> INSTRUCTIONS TO FOLLOW: Go through the material below and copy each line where the word "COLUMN" appears.

•••••

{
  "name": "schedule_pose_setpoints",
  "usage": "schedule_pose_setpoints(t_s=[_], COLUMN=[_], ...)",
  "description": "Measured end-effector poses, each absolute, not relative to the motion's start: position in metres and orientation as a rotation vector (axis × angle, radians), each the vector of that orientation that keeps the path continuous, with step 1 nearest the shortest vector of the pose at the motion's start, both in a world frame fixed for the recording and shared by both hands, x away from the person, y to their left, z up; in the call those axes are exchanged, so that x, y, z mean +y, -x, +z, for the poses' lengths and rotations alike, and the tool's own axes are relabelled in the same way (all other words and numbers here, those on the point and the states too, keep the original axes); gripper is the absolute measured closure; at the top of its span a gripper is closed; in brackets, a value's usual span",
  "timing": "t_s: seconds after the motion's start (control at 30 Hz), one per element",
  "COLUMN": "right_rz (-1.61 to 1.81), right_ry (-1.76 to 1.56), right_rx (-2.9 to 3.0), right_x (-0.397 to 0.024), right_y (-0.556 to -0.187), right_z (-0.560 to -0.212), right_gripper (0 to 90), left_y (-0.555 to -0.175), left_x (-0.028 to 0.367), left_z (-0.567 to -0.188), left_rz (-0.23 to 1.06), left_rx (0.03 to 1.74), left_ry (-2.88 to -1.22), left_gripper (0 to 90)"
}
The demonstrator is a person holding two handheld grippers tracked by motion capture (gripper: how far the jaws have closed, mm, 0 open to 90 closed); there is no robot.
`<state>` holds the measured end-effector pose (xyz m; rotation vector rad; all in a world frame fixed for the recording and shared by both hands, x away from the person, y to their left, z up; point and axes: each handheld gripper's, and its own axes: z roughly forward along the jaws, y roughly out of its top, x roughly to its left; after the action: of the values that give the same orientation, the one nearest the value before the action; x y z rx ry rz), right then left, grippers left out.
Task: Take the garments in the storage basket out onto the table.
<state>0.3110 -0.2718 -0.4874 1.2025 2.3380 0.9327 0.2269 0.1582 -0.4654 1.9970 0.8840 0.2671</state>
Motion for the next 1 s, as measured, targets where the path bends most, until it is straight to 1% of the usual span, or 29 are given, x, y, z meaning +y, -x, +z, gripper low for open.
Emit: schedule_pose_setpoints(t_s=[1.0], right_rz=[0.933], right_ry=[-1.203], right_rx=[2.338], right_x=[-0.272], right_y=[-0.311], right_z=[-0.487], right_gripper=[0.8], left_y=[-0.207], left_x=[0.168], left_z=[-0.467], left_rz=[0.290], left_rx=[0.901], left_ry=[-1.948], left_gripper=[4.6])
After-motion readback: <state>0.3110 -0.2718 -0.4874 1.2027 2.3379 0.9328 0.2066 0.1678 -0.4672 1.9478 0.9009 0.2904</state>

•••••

> REPLY TO THE TASK:
  "usage": "schedule_pose_setpoints(t_s=[_], COLUMN=[_], ...)",
  "COLUMN": "right_rz (-1.61 to 1.81), right_ry (-1.76 to 1.56), right_rx (-2.9 to 3.0), right_x (-0.397 to 0.024), right_y (-0.556 to -0.187), right_z (-0.560 to -0.212), right_gripper (0 to 90), left_y (-0.555 to -0.175), left_x (-0.028 to 0.367), left_z (-0.567 to -0.188), left_rz (-0.23 to 1.06), left_rx (0.03 to 1.74), left_ry (-2.88 to -1.22), left_gripper (0 to 90)"

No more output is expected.